Companies like Tencent have very strong incentives to facilitate this transformation, says Cecilia Yau, head of entertainment and media at PwC Hong Kong.
“[Organizing] competitions is a way to extend the life of video games, and to make competitions sustainable you have to keep them as regulated and professional as possible,” Yau said. “Professionalization also helps create a sense of belonging to a team on the viewers’ side. If viewers have a sense of belonging for a particular team, following it could be a lifetime thing.”
Despite the explosive growth of China’s competitive gaming industry, the revenue of tournaments and clubs is still minuscule compared to what developers and publishers receive, which will add up to nearly 90% of the industry’ total revenue in 2019, according to the estimates of research firm Gamma Data. Tournament sponsorships, streaming rights, and advertisements will likely account for 1.1% of the industry’s revenue, whereas the income of e-sports clubs will only comprise 0.3% of the total revenue of the industry this year.
In addition to generating little revenue and therefore having a smaller voice in the market, e-sports clubs are also vulnerable due to their reliance on certain titles. “Clubs still depend on corporate sponsorships and profit-sharing from e-sports leagues,” said iiMedia analyst Liu Jiehao.
Once an e-sports game starts losing its popularity and amateur user base, sponsorships start drying up, and profit-sharing agreements lose their value. This decline is likely already happening to Tencent’s “Honour of Kings”—according to data from consultancy firm Analysys, monthly active users in February dropped by around 34% year-on-year and the number of total hours spent fell by nearly 50% year-on-year.
For the players themselves, most will only have a brief career—cut short by competition from new entrants and their own slowing reflexes. In 2019, the estimated average career span of players in LPL is only 2.6 years, according to a Tencent white paper.
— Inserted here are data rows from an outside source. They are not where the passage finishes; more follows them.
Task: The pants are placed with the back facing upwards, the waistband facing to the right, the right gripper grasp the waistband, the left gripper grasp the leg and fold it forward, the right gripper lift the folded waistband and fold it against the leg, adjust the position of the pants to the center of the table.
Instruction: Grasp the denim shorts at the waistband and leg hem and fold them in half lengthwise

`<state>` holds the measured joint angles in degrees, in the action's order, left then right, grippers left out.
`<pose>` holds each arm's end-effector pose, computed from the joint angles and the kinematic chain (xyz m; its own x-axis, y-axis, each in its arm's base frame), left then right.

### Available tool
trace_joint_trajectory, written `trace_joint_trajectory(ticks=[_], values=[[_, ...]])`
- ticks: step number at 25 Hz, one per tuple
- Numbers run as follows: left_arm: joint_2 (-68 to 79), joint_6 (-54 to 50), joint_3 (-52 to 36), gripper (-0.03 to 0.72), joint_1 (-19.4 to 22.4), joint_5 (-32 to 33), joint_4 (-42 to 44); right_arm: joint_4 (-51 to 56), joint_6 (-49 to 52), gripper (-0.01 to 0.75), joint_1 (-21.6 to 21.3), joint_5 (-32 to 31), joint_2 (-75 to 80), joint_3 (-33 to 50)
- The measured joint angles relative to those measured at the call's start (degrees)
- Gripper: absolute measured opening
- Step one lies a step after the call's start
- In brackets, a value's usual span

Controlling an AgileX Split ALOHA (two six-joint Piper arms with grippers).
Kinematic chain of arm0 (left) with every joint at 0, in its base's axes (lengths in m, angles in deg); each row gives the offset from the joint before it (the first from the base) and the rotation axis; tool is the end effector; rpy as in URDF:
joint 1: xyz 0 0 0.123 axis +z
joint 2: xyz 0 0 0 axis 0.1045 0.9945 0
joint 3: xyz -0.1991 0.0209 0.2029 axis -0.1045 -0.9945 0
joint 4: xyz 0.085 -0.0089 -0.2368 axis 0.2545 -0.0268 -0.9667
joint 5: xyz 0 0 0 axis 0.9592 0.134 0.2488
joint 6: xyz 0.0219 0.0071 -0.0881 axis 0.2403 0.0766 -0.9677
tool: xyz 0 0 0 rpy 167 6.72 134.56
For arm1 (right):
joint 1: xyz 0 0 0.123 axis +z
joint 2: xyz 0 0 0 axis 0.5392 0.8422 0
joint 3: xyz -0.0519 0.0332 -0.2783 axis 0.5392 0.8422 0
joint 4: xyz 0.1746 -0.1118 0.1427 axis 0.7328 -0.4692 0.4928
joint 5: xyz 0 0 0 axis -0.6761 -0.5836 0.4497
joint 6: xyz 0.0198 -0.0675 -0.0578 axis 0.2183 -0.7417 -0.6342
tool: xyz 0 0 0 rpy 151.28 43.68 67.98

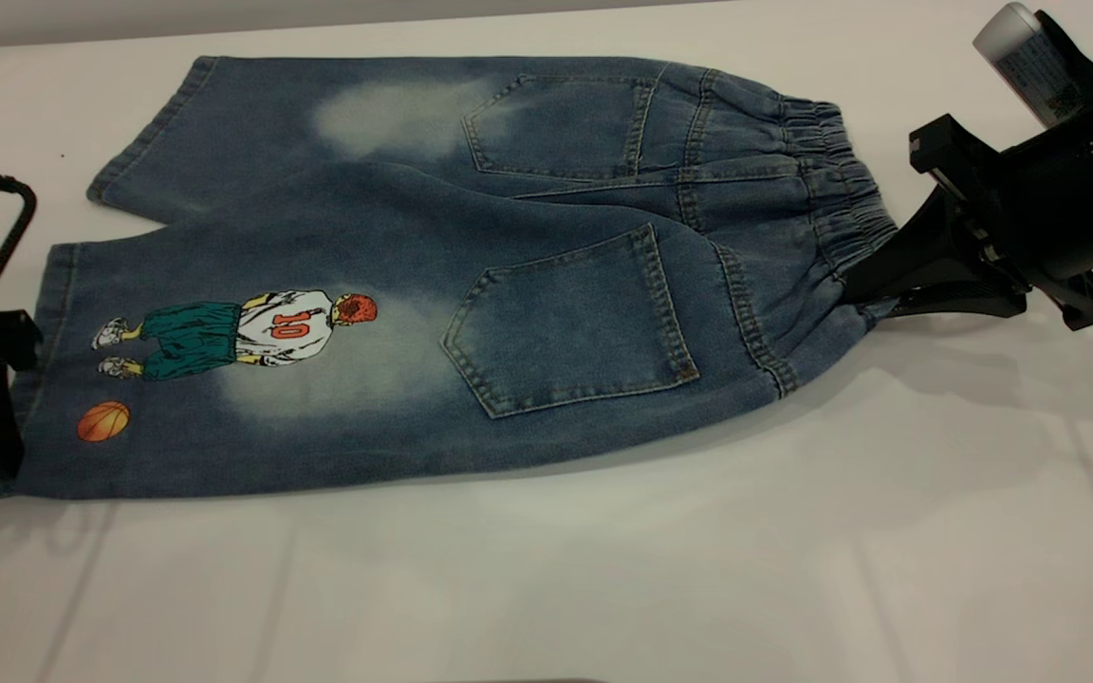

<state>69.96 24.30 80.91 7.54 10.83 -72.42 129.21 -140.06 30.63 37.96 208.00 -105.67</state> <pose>0.2649 0.0091 0.0744 -0.9709 -0.1802 -0.1578 -0.1818 0.9833 -0.0041 0.3104 0.0481 0.0434 -0.9328 0.3288 -0.1473 0.1354 0.6987 0.7024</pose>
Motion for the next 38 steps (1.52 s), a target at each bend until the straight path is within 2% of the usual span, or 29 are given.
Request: trace_joint_trajectory(ticks=[6, 15, 18, 22, 23, 26, 32, 38], values=[[2.85, 0.00, 0.33, 0.449, 0.00, -3.51, -1.38, 0.00, 0.00, 0.044, 0.00, -0.32, 0.00, 0.00], [4.48, 0.21, 0.36, 0.372, -0.48, -4.90, -3.52, 0.00, 0.00, 0.044, 0.00, -0.39, 0.00, 0.00], [4.48, 0.21, 0.40, 0.288, -0.53, -5.39, -3.72, 0.00, 0.00, 0.044, 0.00, -0.44, 0.00, 0.00], [4.48, 0.39, 0.40, 0.076, -0.65, -5.83, -3.77, 0.00, 0.00, 0.044, 0.00, -0.86, 0.00, 0.00], [4.48, 0.65, 0.40, 0.057, -0.65, -5.83, -3.77, -0.04, 0.00, 0.044, 0.00, -1.01, 0.00, 0.00], [3.45, 1.58, 0.40, 0.051, -0.65, -4.80, -3.72, -0.29, 0.00, 0.044, -0.88, -2.53, 0.00, 0.00], [-7.31, 1.87, 0.40, 0.051, -0.65, 2.56, -3.72, -3.08, 0.91, 0.044, -4.12, -8.06, 0.00, 0.00], [-20.12, 1.91, 0.34, 0.051, -0.65, 10.39, -3.67, -4.97, 2.30, 0.044, -4.37, -11.06, -0.57, 0.64]])
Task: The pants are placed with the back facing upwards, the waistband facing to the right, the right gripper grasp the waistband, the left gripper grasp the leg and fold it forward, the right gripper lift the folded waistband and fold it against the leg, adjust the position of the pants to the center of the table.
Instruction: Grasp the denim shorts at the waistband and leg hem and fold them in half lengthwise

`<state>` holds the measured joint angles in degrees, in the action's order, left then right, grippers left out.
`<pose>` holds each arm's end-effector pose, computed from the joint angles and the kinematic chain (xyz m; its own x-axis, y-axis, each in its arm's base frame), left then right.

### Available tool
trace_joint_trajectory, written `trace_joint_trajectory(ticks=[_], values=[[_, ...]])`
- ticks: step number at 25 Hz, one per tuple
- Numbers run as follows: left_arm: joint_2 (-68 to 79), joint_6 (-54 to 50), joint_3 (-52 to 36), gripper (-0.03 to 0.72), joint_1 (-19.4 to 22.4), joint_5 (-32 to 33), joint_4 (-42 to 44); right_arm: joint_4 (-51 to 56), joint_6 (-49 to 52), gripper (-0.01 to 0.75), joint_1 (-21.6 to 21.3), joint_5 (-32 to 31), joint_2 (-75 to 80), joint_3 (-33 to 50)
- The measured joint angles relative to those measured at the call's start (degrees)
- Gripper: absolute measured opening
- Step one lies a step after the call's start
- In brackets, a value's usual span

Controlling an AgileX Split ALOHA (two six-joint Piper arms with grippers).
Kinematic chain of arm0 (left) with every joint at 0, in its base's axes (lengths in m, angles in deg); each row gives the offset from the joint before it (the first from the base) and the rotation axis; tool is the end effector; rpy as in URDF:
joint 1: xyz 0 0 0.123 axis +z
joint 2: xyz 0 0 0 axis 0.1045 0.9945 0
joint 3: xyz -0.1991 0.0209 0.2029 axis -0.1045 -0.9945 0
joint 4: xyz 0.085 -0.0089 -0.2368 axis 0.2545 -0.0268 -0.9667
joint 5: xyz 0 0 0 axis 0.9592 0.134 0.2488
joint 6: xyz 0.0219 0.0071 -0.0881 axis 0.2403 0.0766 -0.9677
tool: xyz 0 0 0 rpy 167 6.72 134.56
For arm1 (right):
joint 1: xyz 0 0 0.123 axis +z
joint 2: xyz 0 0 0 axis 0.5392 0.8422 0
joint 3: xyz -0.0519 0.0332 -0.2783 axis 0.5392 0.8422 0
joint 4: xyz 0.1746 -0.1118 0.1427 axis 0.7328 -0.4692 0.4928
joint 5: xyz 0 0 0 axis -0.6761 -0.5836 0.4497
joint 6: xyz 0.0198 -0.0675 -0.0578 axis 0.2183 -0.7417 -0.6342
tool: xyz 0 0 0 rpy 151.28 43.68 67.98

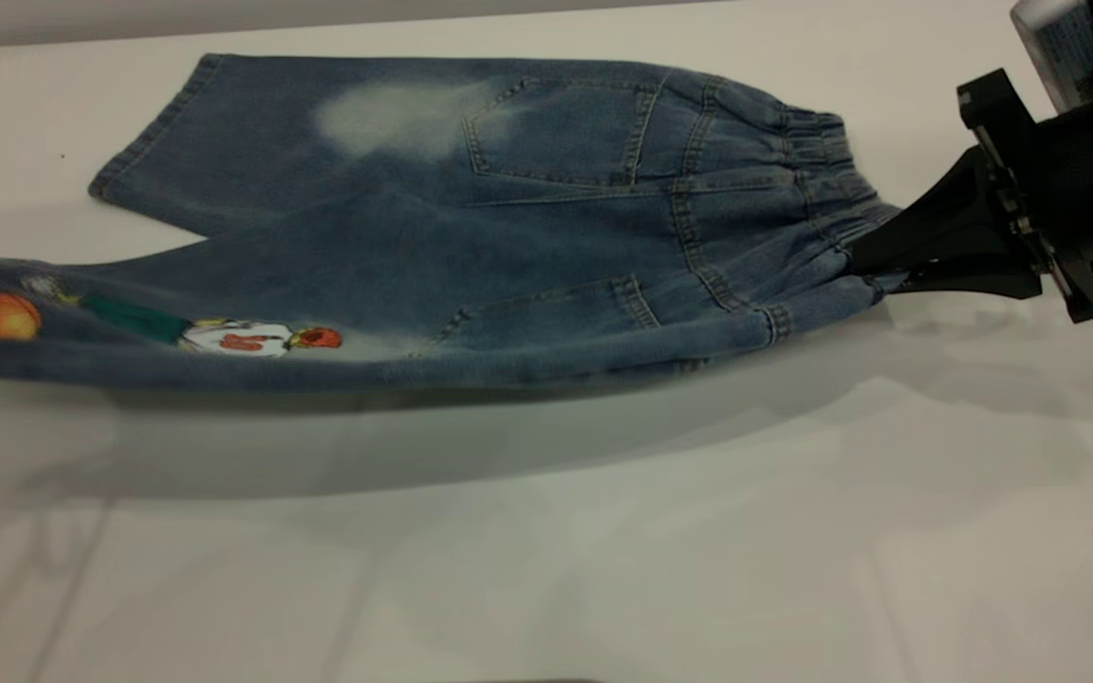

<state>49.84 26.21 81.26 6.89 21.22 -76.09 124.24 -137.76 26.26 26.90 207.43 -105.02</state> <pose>0.2519 0.0043 0.1632 -0.9263 -0.1965 -0.3214 -0.1884 0.9805 -0.0565 0.3040 0.0380 0.0559 -0.9448 0.3140 -0.0936 0.1108 0.5750 0.8106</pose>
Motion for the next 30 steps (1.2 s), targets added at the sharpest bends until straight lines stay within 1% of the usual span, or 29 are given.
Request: trace_joint_trajectory(ticks=[3, 7, 11, 15, 23, 27, 30], values=[[-4.24, 0.02, 0.00, 0.051, 0.00, 2.12, 0.00, 0.44, -0.58, 0.044, 0.00, -0.05, -2.93, 2.54], [-5.71, 0.02, -0.05, 0.051, 0.00, 2.30, 0.06, -0.19, -0.79, 0.044, 0.00, 0.33, -9.01, 5.24], [-5.59, 0.08, -0.10, 0.051, 0.00, -1.13, 0.54, -0.81, -0.62, 0.044, 0.00, 1.06, -12.02, 5.61], [-4.78, 0.08, 1.75, 0.051, 0.00, -3.04, 1.10, -0.63, -0.62, 0.044, 0.00, 3.61, -12.08, 5.61], [4.35, 0.21, 10.98, 0.051, -0.20, -7.26, 2.03, 4.94, -6.00, 0.044, 0.06, 3.94, -12.08, 5.21], [10.39, 0.21, 17.20, 0.051, -0.64, -8.63, 2.24, 5.84, -6.22, 0.044, 0.06, 3.94, -11.13, 2.25], [14.59, 0.35, 22.22, 0.051, -2.07, -8.81, 2.67, 6.45, -6.22, 0.044, 0.06, 4.16, -8.61, -0.39]])
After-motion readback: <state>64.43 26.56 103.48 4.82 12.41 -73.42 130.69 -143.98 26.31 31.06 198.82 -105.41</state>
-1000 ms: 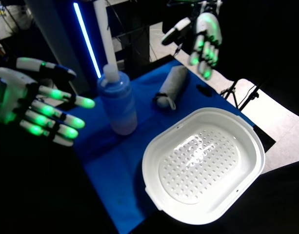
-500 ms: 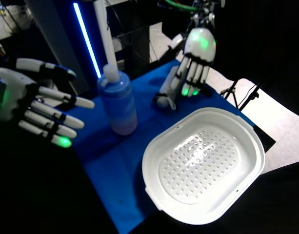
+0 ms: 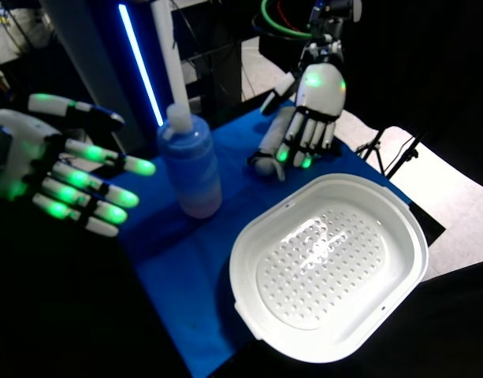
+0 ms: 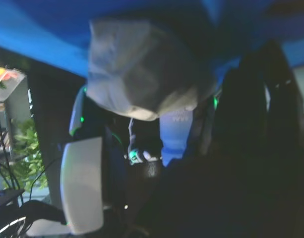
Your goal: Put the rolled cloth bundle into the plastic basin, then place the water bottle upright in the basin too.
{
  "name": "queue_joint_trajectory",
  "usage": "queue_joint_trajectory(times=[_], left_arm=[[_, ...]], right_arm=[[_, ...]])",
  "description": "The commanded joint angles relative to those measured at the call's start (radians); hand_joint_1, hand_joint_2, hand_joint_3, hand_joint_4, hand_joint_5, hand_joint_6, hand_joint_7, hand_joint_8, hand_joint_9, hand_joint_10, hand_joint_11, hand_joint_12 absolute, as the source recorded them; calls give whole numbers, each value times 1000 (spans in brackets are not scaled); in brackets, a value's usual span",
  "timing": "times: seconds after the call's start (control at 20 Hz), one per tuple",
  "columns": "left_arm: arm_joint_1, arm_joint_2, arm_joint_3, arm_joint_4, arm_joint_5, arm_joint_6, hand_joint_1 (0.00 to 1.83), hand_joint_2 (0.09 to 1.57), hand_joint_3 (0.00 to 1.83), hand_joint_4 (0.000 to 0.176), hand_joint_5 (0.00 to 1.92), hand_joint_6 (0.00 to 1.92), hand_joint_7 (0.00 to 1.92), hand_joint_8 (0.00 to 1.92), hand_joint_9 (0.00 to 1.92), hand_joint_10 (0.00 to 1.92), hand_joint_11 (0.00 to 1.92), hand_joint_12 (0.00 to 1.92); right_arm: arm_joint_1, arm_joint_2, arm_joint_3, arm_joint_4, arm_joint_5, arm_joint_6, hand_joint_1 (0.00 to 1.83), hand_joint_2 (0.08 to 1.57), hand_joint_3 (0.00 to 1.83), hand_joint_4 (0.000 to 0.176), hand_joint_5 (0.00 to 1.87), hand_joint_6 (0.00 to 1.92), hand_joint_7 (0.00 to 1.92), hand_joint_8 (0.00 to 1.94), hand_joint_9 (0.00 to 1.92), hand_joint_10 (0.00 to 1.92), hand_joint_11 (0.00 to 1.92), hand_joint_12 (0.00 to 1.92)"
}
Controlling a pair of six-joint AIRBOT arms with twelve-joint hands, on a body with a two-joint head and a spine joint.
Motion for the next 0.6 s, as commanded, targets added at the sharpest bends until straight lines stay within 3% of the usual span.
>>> queue_joint_trajectory(times=[0.0,0.05,0.1,0.15,0.2,0.25,0.3,0.35,0.4,0.45,0.5,0.55], left_arm=[[-8,-17,6,-8,-29,-3,764,935,6,176,225,5,440,25,471,71,0,1561],[-8,-27,13,0,-11,-3,792,941,1,176,261,6,498,6,478,153,0,1574],[-8,-31,16,5,-3,-3,863,944,1,164,342,0,585,11,382,539,0,1610],[-8,-36,21,9,6,-3,941,968,1,140,421,3,653,35,214,1111,0,1735],[-8,-37,23,9,7,-3,968,983,5,125,448,7,665,45,191,1205,0,1760],[-8,-37,23,8,6,-3,1004,1024,3,88,540,8,695,78,209,1220,0,1753],[-8,-37,24,8,6,-3,1058,1057,3,74,719,1,619,483,254,1322,0,1789],[-8,-37,25,6,5,-3,1080,1199,0,0,800,1199,473,1315,326,1600,5,1911],[-8,-38,26,4,4,-3,1217,1129,0,6,595,1374,429,1655,317,1817,33,1919],[-8,-38,27,0,1,-3,1315,1101,0,22,581,1550,449,1889,383,1914,106,1921],[-8,-38,27,-5,-3,-2,1466,1136,3,58,583,1864,597,1920,592,1921,392,1921],[-8,-37,27,-18,-10,6,1671,1128,0,167,637,1919,740,1921,855,1921,849,1921]], right_arm=[[10,6,4,10,121,10,132,1266,1,169,272,0,159,6,117,9,107,20],[10,6,4,10,121,11,128,1270,2,160,274,1,168,7,127,10,120,22],[9,6,4,10,121,11,130,1280,6,143,273,0,176,8,112,3,90,8],[9,5,4,9,120,12,133,1293,9,148,265,0,173,5,90,0,61,0],[9,5,4,9,120,12,135,1302,11,150,264,1,178,5,89,1,54,0],[9,5,4,9,120,13,141,1313,12,143,264,0,188,7,91,2,49,0],[9,5,4,9,120,13,104,1314,9,146,258,0,191,5,104,5,74,9],[9,5,4,9,120,13,93,1312,6,150,256,0,183,0,122,10,112,23],[9,4,4,9,120,13,98,1319,8,141,259,1,189,3,126,10,113,23],[9,3,4,9,120,13,111,1327,8,126,269,4,193,3,123,4,104,14],[9,3,4,9,120,13,111,1338,9,111,266,2,189,0,104,0,72,1],[9,3,4,9,120,13,97,1338,6,102,259,0,190,0,100,0,60,0]])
“E-sports players generally peak between 17 and 22, after which their skills start declining, but their understanding of the game increases,” said Zhang, the team manager at Vici Gaming.
Professional players may also face limited career options once they retire. With players beginning systematic training at as early as 15, they rarely have time to pursue any other form of education. Zhong Kaiqiang, one of the players at Vici Gaming, told TechNode that he quit school a long time ago. The other two players that TechNode interviewed also never finished high school. While most retired e-sports players have remade themselves as game live-streamers, the players of Vici Gaming’s “Honour of Kings” team said they haven’t really started seriously considering what comes next after they leave the competitive scene.
“One of my plans is to become a singer,” said Li Tianshun, smiling.